◆ **WHAT NEEDS TO BE DONE**: Apart from the pictures, which must be omitted, restate the data exactly.

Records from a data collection
= = = =

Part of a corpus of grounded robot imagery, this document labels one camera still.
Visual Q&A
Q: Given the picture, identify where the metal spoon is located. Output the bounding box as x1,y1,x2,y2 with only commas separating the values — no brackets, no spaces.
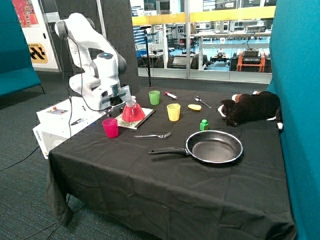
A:
194,96,212,109

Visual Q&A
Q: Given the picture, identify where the green plastic cup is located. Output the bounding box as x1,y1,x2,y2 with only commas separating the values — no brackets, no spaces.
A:
148,90,160,106

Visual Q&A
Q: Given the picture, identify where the white rectangular board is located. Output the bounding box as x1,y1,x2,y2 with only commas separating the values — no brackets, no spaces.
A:
115,107,157,130

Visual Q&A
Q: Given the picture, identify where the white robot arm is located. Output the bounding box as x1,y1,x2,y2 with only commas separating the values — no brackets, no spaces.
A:
54,12,132,113

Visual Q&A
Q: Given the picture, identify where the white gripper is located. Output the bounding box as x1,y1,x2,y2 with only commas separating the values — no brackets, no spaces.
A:
99,84,132,118

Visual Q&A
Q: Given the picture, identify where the brown plush dog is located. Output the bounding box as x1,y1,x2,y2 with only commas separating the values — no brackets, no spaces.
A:
218,91,284,131

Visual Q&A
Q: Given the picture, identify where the white small cup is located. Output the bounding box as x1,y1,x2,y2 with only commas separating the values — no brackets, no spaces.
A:
126,95,137,108

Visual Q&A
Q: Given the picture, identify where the yellow potato toy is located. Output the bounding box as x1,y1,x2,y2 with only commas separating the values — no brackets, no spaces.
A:
188,104,202,111

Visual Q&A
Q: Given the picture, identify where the black frying pan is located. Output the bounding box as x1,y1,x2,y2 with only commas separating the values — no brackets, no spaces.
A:
148,130,244,164

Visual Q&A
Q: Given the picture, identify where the red marker pen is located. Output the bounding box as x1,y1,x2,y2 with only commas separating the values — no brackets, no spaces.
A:
165,91,178,100

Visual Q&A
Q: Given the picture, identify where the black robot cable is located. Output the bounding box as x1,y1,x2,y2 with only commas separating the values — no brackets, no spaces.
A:
59,33,112,138

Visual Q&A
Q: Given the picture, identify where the metal fork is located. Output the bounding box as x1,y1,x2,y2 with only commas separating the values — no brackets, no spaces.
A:
133,132,171,139

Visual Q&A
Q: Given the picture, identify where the red inverted bowl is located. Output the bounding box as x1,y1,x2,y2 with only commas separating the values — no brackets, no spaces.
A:
121,103,146,123

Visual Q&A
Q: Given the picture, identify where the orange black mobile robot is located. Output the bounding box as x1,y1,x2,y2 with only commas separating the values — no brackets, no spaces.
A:
229,48,272,73

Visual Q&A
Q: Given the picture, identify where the green toy block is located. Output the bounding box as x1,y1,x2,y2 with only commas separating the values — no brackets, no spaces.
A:
199,119,209,131

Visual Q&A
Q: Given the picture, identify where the red wall poster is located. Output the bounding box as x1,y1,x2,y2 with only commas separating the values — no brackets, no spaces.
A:
12,0,39,28

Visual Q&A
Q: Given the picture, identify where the black tripod stand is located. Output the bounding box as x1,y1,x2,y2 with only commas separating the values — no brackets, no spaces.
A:
139,24,153,87

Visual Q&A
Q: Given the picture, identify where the teal partition right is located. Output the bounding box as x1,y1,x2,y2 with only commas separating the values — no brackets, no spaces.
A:
268,0,320,240

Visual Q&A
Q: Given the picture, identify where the teal sofa left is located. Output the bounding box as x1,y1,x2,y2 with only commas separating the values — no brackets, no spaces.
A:
0,0,42,97

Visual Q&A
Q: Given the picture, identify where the pink plastic cup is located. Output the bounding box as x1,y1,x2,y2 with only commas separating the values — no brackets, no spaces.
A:
102,118,119,139

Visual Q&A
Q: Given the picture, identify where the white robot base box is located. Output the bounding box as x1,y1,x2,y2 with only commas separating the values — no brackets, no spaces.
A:
33,96,106,159

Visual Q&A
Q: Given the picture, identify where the yellow plastic cup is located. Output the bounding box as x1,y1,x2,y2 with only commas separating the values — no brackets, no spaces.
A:
166,103,181,122

= = = =

◆ **EXPECTED OUTPUT**:
Part of a corpus of grounded robot imagery, this document labels one camera still.
Visual Q&A
Q: Given the picture, identify where the metal spoon is located. Output the bounding box as x1,y1,x2,y2 with only commas separating the values — no brackets, no spaces.
A:
194,96,212,109

Visual Q&A
Q: Given the picture, identify where the green plastic cup is located. Output the bounding box as x1,y1,x2,y2 with only commas separating the values — no brackets, no spaces.
A:
148,90,160,106

Visual Q&A
Q: Given the picture, identify where the white rectangular board is located. Output the bounding box as x1,y1,x2,y2 with only commas separating the values — no brackets, no spaces.
A:
115,107,157,130

Visual Q&A
Q: Given the picture, identify where the white robot arm is located. Output the bounding box as x1,y1,x2,y2 with only commas separating the values — no brackets, no spaces.
A:
54,12,132,113

Visual Q&A
Q: Given the picture, identify where the white gripper is located. Output the bounding box as x1,y1,x2,y2 with only commas separating the values — no brackets, no spaces.
A:
99,84,132,118

Visual Q&A
Q: Given the picture, identify where the brown plush dog is located. Output the bounding box as x1,y1,x2,y2 with only commas separating the values — no brackets, no spaces.
A:
218,91,284,131

Visual Q&A
Q: Given the picture, identify where the white small cup is located. Output the bounding box as x1,y1,x2,y2 with only commas separating the values — no brackets, no spaces.
A:
126,95,137,108

Visual Q&A
Q: Given the picture, identify where the yellow potato toy is located. Output the bounding box as x1,y1,x2,y2 with only commas separating the values — no brackets, no spaces.
A:
188,104,202,111

Visual Q&A
Q: Given the picture, identify where the black frying pan is located. Output the bounding box as x1,y1,x2,y2 with only commas separating the values — no brackets, no spaces.
A:
148,130,244,164

Visual Q&A
Q: Given the picture, identify where the red marker pen is located. Output the bounding box as x1,y1,x2,y2 with only commas separating the values — no brackets, no spaces.
A:
165,91,178,100

Visual Q&A
Q: Given the picture, identify where the black robot cable is located. Output the bounding box as x1,y1,x2,y2 with only commas separating the values — no brackets, no spaces.
A:
59,33,112,138

Visual Q&A
Q: Given the picture, identify where the metal fork is located. Output the bounding box as x1,y1,x2,y2 with only commas separating the values — no brackets, no spaces.
A:
133,132,171,139

Visual Q&A
Q: Given the picture, identify where the red inverted bowl is located. Output the bounding box as x1,y1,x2,y2 with only commas separating the values — no brackets, no spaces.
A:
121,103,146,123

Visual Q&A
Q: Given the picture, identify where the orange black mobile robot is located. Output the bounding box as x1,y1,x2,y2 with only commas separating the values — no brackets, no spaces.
A:
229,48,272,73

Visual Q&A
Q: Given the picture, identify where the green toy block is located. Output the bounding box as x1,y1,x2,y2 with only commas separating the values — no brackets, no spaces.
A:
199,119,209,131

Visual Q&A
Q: Given the picture, identify where the red wall poster is located. Output the bounding box as x1,y1,x2,y2 with only commas separating the values — no brackets, no spaces.
A:
12,0,39,28

Visual Q&A
Q: Given the picture, identify where the black tripod stand is located. Output the bounding box as x1,y1,x2,y2 with only commas separating the values — no brackets, no spaces.
A:
139,24,153,87

Visual Q&A
Q: Given the picture, identify where the teal partition right is located. Output the bounding box as x1,y1,x2,y2 with only commas separating the values — no brackets, no spaces.
A:
268,0,320,240

Visual Q&A
Q: Given the picture, identify where the teal sofa left is located. Output the bounding box as x1,y1,x2,y2 with only commas separating the values — no brackets, no spaces.
A:
0,0,42,97

Visual Q&A
Q: Given the picture, identify where the pink plastic cup is located. Output the bounding box as x1,y1,x2,y2 with only commas separating the values — no brackets, no spaces.
A:
102,118,119,139

Visual Q&A
Q: Given the picture, identify where the white robot base box is located. Output the bounding box as x1,y1,x2,y2 with only commas separating the values — no brackets, no spaces.
A:
33,96,106,159

Visual Q&A
Q: Given the picture, identify where the yellow plastic cup is located. Output the bounding box as x1,y1,x2,y2 with only commas separating the values — no brackets, no spaces.
A:
166,103,181,122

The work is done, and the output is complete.